World Series of Poker
- Bracelet: None
- Money finish: 1
- Highest WSOP Main Event finish: 58th, 2008

= Jeremy Gaubert =

American poker player (born 1983)

Jeremy Gaubert (born August 18, 1983) is an American professional poker player. He is best known for winning the 2009 World Poker Open. He is also a co-founder of mttbacking.com, a site dedicated to backing online poker players.

==Poker accomplishments==
As of 2023, Gaubert's live tournament earnings exceed $810,000.

===Online Play===
Gaubert has developed a reputation as one of the best online players in the world. In 2007, he chopped the Sunday Million tournament on PokerStars for $233,152. The same day, he finished second in the Sunday Mulligan (a supplemental tournament to the larger and more heavily advertised Sunday Million) for $178,000. On November 2, 2008 he won a rebuy tournament on Full Tilt Poker for $61,837.50. On January 25, 2009 he won the prestigious $55 rebuy tournament on PokerStars for $31,593.75. He again won the Sunday Mulligan on April 26, 2009, this time cashing for $52,695. His total online tournament winnings are estimated by Cardplayer at over $1.3 million.
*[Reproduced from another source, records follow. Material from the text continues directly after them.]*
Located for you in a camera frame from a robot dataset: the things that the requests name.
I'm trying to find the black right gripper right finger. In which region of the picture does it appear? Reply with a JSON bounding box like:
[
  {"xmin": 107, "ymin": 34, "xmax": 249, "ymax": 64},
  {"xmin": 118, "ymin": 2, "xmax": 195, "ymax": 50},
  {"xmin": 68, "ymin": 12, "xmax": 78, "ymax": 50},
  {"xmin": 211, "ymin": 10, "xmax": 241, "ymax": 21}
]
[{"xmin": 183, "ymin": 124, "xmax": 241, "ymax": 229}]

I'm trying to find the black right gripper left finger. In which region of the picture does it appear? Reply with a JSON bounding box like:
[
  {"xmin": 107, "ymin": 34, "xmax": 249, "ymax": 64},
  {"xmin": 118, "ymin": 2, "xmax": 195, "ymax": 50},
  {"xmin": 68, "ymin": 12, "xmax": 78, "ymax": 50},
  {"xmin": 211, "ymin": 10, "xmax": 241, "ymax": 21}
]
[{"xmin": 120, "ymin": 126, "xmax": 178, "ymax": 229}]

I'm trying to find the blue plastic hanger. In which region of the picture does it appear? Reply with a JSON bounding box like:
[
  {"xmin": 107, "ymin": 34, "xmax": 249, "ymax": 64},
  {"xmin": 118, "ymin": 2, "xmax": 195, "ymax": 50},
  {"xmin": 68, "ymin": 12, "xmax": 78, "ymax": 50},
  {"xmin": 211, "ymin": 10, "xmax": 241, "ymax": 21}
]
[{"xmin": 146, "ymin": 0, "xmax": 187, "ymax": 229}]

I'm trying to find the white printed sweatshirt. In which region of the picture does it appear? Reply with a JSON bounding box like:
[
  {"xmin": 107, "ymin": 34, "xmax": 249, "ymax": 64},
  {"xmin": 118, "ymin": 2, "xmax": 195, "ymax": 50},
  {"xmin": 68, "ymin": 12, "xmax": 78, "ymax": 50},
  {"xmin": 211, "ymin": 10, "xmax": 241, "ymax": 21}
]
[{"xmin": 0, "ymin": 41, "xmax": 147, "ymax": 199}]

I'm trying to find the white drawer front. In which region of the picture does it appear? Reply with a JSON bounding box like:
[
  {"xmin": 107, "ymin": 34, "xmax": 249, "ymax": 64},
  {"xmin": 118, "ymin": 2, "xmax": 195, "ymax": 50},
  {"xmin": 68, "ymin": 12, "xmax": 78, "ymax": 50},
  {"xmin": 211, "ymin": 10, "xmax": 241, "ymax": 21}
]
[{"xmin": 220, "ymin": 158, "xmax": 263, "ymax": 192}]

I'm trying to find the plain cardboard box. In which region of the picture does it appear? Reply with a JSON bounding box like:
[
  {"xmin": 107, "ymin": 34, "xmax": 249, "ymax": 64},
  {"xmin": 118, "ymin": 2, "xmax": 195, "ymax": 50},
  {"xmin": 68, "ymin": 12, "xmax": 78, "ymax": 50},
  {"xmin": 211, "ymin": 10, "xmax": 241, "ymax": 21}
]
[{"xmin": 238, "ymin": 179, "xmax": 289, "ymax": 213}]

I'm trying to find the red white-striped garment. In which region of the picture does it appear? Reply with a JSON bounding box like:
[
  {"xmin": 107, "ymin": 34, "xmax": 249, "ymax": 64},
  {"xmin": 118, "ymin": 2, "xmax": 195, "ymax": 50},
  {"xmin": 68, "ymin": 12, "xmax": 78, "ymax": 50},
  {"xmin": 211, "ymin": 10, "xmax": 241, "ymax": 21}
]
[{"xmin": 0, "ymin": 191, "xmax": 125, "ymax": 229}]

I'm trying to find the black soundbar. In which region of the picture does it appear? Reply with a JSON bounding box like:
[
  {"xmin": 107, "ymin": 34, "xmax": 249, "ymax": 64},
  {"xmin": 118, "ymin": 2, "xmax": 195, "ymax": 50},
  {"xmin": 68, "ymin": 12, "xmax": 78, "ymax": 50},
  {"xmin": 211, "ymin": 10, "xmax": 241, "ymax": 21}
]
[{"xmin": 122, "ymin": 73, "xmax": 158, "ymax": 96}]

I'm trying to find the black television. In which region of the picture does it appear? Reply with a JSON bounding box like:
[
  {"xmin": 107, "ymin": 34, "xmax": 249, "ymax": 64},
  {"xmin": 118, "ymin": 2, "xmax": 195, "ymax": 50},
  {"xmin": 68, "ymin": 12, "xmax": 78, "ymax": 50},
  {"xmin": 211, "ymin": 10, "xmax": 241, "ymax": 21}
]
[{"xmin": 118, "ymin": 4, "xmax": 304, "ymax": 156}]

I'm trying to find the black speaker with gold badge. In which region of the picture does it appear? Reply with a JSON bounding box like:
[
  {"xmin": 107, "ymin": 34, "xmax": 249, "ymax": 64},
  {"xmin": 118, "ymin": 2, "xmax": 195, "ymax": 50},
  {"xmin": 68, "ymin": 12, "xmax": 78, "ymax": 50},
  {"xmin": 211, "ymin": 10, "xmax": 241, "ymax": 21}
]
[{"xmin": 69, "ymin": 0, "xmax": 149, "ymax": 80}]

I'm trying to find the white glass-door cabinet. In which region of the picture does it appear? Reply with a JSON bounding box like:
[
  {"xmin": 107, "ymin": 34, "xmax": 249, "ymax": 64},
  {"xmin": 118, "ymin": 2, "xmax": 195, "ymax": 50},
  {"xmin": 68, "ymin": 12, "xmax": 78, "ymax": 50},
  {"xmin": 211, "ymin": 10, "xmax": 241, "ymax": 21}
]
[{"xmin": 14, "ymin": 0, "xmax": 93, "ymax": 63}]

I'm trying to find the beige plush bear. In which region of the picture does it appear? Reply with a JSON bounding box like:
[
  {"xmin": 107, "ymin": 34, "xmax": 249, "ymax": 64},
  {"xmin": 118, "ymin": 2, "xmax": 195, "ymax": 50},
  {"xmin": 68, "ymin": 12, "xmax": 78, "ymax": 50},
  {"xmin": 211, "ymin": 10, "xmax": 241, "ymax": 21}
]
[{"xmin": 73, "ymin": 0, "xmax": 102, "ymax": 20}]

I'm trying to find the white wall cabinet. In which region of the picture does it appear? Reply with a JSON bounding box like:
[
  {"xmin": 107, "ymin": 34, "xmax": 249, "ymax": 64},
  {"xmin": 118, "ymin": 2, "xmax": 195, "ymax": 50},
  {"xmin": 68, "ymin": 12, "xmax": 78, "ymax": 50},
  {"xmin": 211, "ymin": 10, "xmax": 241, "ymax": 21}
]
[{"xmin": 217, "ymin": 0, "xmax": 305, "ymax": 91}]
===2008 WSOP Main Event===
The 2008 World Series of Poker saw Gaubert make his first deep run in the Main Event. He finished 58th out of 6,844 participants for a $115,800 payday. Rather than using his clothing as advertising space for sponsors, he delighted his best friend, Michael Castelli, and fans by wearing a bright yellow "LSU" cap throughout his main event run.

===2009 World Poker Open===
Gaubert claimed his first major live tournament victory at the 2009 World Poker Open in Robinsonville, Mississippi. He defeated a final table that included 2003 World Series of Poker Main Event winner Chris Moneymaker and noted professional player Chad Brown. In the final hand, Gaubert's pocket aces held up to beat his opponent's top pair of tens to win the tournament and $192,953.

==Personal life==
Gaubert was born in Thibodaux, Louisiana, where he lives with his wife. He attended E.D. White High School in Thibodaux, and graduated from Nicholls State University in 2008.